What is Bookkeeping?
Bookkeeping is the recording of the money values of the function of a business. Bookkeeping provides the details from which accounts are written but is a different process, prerequisite to accounting.
Essentially, bookkeeping finds two types of information: (1) the current value, or equity, of an entity and (2) changes in value—profit or loss—taking place in the business over a singular time.
Management officials, investors, and credit grantors all need this information: management so as to interpret the results of operations, to control costs, to budget for the future, and to make financial policy decisions; investors in order to understand the outcome of business operations and make decisions about buying, holding, and selling securities; and credit grantors so as to assess the financial statements of an entity in assessing whether to allow a loan.
Traces of financial and numerical recordkeeping are seen for nearly every civilization with a commercial history. Records of trading contracts were found in the archaelogical digs of Babylon, and accounts for both farms and estates have been archived in ancient Greece and Rome. The double-entry manner of bookkeeping came with the development of the business republics of Italy, and instruction books for bookkeeping were produced in the 15th century in some Italian cities.
During the late 18th and early 19th centuries, the Industrial Revolution granted a significant stimulus to accounting and bookkeeping.

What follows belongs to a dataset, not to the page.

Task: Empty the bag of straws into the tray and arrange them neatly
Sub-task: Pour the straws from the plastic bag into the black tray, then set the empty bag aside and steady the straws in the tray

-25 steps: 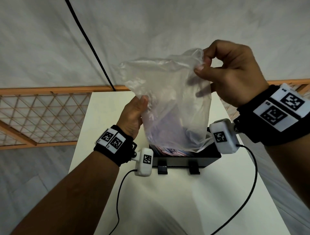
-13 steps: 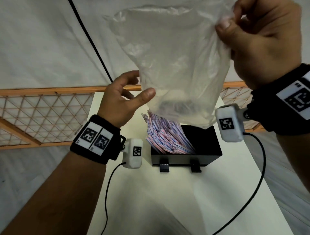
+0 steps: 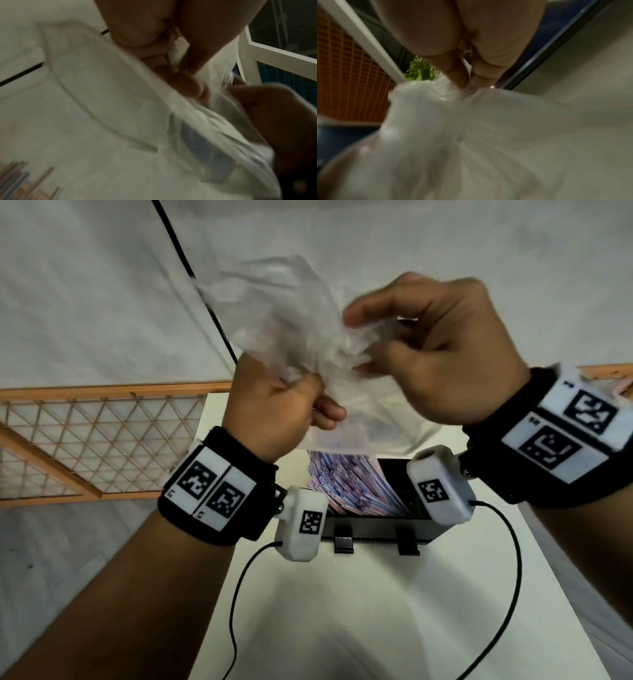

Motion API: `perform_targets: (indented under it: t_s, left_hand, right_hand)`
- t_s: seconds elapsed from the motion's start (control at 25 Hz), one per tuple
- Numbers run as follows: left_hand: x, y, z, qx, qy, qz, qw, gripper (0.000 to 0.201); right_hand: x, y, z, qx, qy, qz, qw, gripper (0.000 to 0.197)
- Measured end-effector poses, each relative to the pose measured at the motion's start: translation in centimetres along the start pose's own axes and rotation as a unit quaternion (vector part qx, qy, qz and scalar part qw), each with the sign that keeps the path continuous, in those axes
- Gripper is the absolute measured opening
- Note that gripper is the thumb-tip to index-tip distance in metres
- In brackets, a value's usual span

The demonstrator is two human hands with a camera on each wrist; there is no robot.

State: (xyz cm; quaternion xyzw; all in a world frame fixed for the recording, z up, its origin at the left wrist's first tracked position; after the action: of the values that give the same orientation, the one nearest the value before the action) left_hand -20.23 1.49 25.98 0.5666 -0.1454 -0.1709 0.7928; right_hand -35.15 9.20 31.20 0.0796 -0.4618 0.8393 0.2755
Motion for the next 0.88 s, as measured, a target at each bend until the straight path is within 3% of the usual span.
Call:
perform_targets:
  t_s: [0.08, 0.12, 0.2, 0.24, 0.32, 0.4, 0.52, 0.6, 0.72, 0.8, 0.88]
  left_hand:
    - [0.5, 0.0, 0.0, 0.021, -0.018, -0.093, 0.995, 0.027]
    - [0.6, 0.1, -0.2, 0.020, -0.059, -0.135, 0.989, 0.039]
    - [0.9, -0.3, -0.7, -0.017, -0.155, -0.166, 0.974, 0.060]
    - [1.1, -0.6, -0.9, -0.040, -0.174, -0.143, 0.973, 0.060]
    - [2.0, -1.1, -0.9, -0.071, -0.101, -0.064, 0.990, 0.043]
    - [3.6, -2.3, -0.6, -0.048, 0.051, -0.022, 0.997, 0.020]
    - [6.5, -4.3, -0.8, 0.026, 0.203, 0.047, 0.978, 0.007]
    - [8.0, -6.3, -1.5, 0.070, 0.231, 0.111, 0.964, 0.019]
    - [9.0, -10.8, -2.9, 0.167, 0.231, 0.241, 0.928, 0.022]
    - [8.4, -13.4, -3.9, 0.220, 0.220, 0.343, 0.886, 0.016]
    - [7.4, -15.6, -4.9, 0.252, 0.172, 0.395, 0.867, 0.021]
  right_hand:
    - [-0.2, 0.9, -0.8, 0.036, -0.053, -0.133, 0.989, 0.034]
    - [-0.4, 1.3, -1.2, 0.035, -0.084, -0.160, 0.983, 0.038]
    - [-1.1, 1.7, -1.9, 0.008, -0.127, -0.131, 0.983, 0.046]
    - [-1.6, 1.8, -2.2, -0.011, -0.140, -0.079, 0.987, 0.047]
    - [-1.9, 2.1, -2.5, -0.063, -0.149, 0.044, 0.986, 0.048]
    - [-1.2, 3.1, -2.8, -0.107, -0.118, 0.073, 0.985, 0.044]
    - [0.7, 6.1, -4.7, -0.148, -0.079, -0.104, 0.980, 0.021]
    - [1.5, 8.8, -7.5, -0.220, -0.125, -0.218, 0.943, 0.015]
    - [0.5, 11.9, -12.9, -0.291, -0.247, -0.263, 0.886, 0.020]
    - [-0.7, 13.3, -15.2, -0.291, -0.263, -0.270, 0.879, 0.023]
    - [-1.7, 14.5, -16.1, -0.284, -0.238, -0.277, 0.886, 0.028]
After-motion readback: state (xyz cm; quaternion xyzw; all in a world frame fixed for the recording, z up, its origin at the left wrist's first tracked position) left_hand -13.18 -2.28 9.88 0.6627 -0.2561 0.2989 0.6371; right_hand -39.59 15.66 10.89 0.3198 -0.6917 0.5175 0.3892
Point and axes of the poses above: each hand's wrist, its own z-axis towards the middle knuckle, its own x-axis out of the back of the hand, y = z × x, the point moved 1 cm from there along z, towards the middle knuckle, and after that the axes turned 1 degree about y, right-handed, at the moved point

The rise of manufacturing, trading, shipping, and subsidiary services made factual financial bookkeeping a must-have. The ancestry of bookkeeping, in fact, resembles the history of commerce, industry, and government and, in part, helped in shaping it. The international market of industrial and commercial activity needed better sophisticated decision-making methodology, which then called for greater sophistication in the selection, classification, and presentation of information, even more so with the assistance of computers. Taxation and government legislation became more significant and resulted in increased requirement for information; businesses had to provide information to support their income tax, payroll tax, sales tax, and other tax reports. Governmental agencies and educational and other nonprofit institutions also grew in size, and the demand for bookkeeping for their own departmental operations went up.

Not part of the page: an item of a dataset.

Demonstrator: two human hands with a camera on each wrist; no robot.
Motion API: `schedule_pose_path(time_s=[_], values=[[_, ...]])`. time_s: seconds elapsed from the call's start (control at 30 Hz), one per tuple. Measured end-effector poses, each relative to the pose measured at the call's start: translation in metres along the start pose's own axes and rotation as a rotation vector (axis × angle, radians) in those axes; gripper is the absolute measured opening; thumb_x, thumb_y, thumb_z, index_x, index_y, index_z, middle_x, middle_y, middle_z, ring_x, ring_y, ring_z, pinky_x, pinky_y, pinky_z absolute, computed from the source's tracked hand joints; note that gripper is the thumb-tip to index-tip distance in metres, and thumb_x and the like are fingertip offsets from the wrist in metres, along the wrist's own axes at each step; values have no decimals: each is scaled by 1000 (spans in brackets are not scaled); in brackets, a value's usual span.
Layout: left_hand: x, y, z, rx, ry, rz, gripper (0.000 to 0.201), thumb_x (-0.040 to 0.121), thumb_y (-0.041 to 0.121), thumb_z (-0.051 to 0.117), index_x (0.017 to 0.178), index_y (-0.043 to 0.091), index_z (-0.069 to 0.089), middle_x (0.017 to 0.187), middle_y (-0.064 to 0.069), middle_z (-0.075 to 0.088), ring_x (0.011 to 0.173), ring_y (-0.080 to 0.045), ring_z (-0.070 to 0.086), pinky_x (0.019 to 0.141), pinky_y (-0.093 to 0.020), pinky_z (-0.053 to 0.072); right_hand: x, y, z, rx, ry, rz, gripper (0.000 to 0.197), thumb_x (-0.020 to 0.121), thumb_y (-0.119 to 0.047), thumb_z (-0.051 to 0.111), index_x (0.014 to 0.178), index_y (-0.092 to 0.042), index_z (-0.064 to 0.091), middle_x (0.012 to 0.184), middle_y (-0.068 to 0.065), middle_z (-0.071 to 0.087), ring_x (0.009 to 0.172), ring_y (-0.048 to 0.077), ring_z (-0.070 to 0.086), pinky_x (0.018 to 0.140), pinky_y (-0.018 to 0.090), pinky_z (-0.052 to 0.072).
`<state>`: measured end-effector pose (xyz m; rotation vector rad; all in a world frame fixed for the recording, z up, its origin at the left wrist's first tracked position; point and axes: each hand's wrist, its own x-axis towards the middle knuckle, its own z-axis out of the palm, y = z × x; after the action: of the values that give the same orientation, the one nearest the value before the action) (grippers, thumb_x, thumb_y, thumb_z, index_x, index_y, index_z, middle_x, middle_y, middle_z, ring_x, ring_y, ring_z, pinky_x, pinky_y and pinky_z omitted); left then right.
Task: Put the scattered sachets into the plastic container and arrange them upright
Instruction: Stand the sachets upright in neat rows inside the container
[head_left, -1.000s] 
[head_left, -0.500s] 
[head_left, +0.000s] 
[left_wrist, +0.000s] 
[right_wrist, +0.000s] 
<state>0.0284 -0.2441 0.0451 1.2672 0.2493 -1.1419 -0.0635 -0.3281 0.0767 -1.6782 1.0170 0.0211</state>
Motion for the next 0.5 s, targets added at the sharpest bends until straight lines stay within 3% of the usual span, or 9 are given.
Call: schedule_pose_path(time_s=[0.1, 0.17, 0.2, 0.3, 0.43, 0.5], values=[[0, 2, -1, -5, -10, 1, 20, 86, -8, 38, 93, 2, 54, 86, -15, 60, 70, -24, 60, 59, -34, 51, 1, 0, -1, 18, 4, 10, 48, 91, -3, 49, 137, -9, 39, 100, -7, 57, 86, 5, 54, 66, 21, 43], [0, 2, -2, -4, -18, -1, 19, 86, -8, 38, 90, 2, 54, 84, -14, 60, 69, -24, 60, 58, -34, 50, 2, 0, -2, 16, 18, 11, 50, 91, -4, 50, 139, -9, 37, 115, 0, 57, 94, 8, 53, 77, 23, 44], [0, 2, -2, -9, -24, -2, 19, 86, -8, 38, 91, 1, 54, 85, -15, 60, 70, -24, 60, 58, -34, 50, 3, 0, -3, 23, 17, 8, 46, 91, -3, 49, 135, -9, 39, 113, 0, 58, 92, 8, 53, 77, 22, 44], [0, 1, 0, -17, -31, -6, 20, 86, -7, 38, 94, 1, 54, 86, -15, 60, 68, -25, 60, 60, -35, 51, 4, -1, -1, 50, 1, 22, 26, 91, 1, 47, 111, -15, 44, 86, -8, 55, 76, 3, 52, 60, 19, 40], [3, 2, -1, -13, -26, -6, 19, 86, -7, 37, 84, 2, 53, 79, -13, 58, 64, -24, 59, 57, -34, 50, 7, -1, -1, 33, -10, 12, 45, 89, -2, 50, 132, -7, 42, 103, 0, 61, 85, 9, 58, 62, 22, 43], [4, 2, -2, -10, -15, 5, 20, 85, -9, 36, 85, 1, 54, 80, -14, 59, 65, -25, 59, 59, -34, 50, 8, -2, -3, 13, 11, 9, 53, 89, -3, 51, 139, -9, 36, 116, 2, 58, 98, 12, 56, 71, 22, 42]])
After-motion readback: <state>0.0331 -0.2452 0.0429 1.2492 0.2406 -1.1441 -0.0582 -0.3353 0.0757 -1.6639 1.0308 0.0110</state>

Though bookkeeping methodology can be extremely detailed, all are based on two kinds of books used in the bookkeeping process—journals and ledgers. A journal should have the daily transactions (sales, purchases, etcetera), and the ledger should have the records of individual accounts. The daily records kept in the journals are put in the ledgers.

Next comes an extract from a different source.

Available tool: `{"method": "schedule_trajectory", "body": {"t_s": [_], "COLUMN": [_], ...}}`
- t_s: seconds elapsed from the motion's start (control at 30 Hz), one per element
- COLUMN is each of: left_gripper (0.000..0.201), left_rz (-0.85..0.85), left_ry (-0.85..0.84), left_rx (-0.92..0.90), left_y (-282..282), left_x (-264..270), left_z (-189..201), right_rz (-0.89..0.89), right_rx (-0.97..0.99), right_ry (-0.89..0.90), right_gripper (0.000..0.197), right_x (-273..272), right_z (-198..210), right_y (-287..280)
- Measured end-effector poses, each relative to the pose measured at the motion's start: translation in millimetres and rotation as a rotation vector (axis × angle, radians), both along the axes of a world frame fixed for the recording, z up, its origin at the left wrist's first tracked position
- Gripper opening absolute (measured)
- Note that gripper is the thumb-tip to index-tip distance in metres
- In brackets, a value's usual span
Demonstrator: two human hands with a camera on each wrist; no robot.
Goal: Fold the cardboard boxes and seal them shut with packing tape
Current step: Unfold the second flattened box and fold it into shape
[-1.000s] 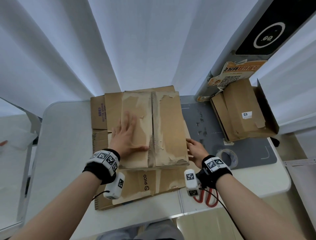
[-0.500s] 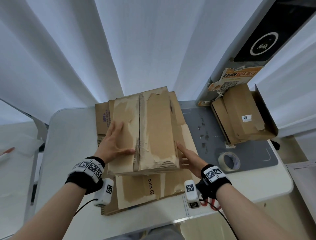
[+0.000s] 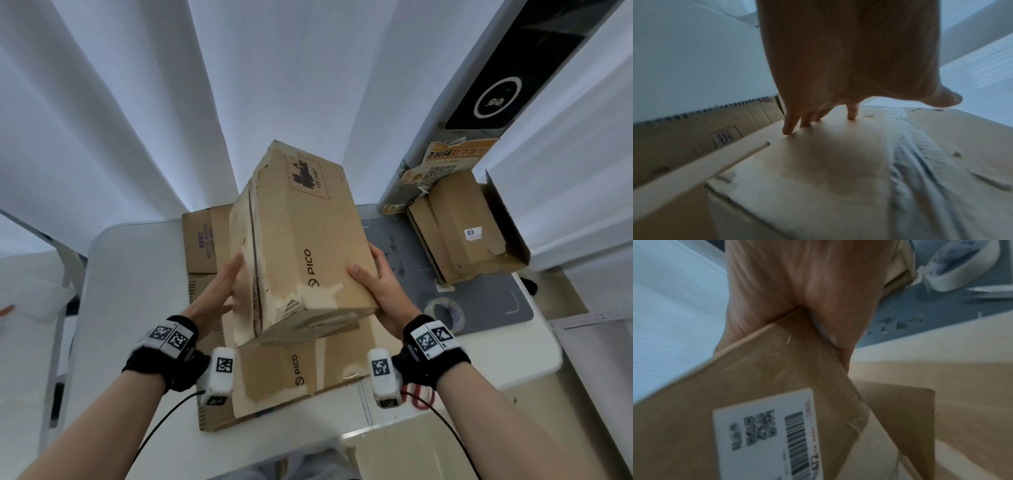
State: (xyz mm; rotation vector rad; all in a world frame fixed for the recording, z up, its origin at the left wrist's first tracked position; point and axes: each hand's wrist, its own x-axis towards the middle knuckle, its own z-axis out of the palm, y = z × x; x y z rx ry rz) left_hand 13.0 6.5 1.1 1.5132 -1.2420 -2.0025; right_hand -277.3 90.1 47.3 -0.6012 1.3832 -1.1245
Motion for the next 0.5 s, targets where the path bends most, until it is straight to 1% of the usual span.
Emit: {"method": "schedule_trajectory", "body": {"t_s": [0.03, 0.07, 0.13, 0.2, 0.3, 0.37, 0.43, 0.47, 0.5], "left_gripper": [0.107, 0.102, 0.084, 0.081, 0.079, 0.073, 0.071, 0.072, 0.075], "left_rz": [-0.011, -0.005, 0.058, 0.107, 0.096, 0.140, 0.209, 0.237, 0.256], "left_ry": [0.069, 0.155, 0.289, 0.333, 0.248, 0.180, 0.128, 0.096, 0.043], "left_rx": [0.046, 0.078, 0.151, 0.220, 0.217, 0.192, 0.142, 0.115, 0.088], "left_y": [1, 3, 7, 10, 16, 18, 17, 15, 13], "left_x": [-9, -20, -39, -54, -63, -58, -46, -38, -29], "left_z": [5, 11, 18, 15, -2, -13, -23, -27, -31], "right_rz": [0.018, 0.054, 0.150, 0.248, 0.372, 0.462, 0.544, 0.556, 0.537], "right_rx": [-0.027, -0.054, -0.097, -0.123, -0.130, -0.131, -0.140, -0.146, -0.152], "right_ry": [0.051, 0.121, 0.291, 0.434, 0.573, 0.627, 0.648, 0.667, 0.723], "right_gripper": [0.089, 0.091, 0.084, 0.074, 0.069, 0.065, 0.056, 0.050, 0.043], "right_x": [-2, -4, -4, -3, 3, 12, 23, 28, 31], "right_z": [7, 14, 29, 39, 42, 38, 32, 29, 27], "right_y": [1, 3, 6, 9, 14, 17, 16, 13, 10]}}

Each month, as a general rule, an income statement and a balance sheet are made from the trial balance posted within the ledger. The point of the income statement or profit-and-loss statement is to show an analysis of the changes that took place in the entity equity because of the transactions of the period. The balance sheet provides the financial condition of the entity at the particular point in time derived from assets, liabilities, and the ownership equity.